» Assigned task: Begin with the line holding "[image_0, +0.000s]", then print every line after it through the end of the data, exactly and with nothing added.

» Given material:
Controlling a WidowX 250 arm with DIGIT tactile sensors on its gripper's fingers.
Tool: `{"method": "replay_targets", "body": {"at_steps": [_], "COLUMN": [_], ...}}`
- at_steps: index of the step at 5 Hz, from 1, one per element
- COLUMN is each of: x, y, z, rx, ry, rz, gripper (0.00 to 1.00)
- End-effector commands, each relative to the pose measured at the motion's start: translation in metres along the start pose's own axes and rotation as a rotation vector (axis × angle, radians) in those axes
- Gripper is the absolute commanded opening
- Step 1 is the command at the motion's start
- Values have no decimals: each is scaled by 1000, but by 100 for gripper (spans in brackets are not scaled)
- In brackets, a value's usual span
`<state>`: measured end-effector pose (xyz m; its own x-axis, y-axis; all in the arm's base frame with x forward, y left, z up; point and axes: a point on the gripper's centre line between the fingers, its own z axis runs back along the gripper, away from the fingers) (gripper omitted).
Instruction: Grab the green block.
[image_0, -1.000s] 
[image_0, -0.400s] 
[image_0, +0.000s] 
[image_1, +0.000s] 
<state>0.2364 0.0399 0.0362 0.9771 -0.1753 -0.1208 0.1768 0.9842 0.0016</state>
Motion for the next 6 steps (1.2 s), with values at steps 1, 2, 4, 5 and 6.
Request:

» Response:
[image_0, +0.000s] 
[image_1, +0.000s] 
<state>0.2364 0.0399 0.0362 0.9771 -0.1753 -0.1208 0.1768 0.9842 0.0016</state>
Motion for the next 6 steps (1.2 s), with values at steps 1, 2, 4, 5 and 6.
Request:

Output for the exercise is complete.